Deze aflevering van Klassen zal voor velen wederom een verontrustend inkijkje in het huidige basisonderwijs hebben gegeven. Een ‘rat race’ noemt Marjolein Moorman het: eentje die ze graag zou willen voorkomen door latere selectie. Het zou natuurlijk al helpen als, zoals de titel van de aflevering al aangaf, elke leerling een passend advies krijgt. Of de Citotoets als stok achter de deur om het advies eventueel naar boven bij te stellen daar de aangewezen methode voor is, daar mag je best vraagtekens bij plaatsen. Er breken sowieso spannende tijden aan voor de leerlingen, want COVID-19 staat voor de deur en alles komt op losse schroeven te staan.
Evelien Hoogendoorn
Ik vind vooral Wail een zeer pijnlijk voorbeeld van het falende systeem. Ik zie een gemotiveerde en getalenteerde jongen wegkwijnen op het MBO. Bizar dit! ‘Het kind staat centraal ‘ en ‘er mag geen talent verloren gaan’, het is op de situatie van Wail duidelijk niet van toepassing.
Casper
Klopt. Iets soortgelijks zie je bij Younes- hoewel het bij hem wellicht logischer is.
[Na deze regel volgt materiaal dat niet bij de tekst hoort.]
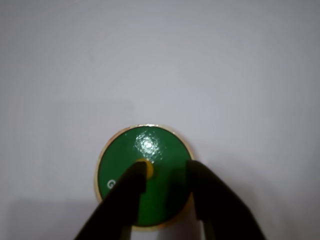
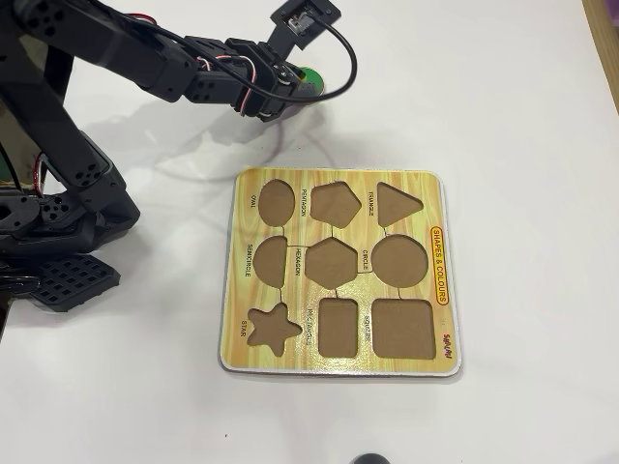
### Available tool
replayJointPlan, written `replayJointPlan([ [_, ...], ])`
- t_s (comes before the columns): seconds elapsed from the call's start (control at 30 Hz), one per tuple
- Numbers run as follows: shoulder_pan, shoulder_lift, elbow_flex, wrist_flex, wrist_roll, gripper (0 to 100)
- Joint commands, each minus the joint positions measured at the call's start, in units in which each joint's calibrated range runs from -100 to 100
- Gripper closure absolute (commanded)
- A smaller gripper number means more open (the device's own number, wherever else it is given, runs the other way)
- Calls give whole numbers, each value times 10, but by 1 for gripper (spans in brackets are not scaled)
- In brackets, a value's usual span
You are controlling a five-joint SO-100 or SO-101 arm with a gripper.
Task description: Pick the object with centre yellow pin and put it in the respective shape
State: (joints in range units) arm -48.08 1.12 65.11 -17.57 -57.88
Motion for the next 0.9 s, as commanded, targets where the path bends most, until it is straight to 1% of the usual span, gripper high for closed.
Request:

Maar veel kansen worden hem niet geboden.
Alois Ruitenbeek
Mooie recensie weer, dank je wel. Wat mij vooral is bijgebleven is het adviesgesprek met Esma, waarin ze te horen krijgt dat ze te weinig vragen stelt over wat ze niet weet en daardoor niet voldoende vooruit gaat. De schooldirecteur schuift behendig (en heel modern) het collectieve falen van de school af op het individuele functioneren van het kind. Treurig om te zien.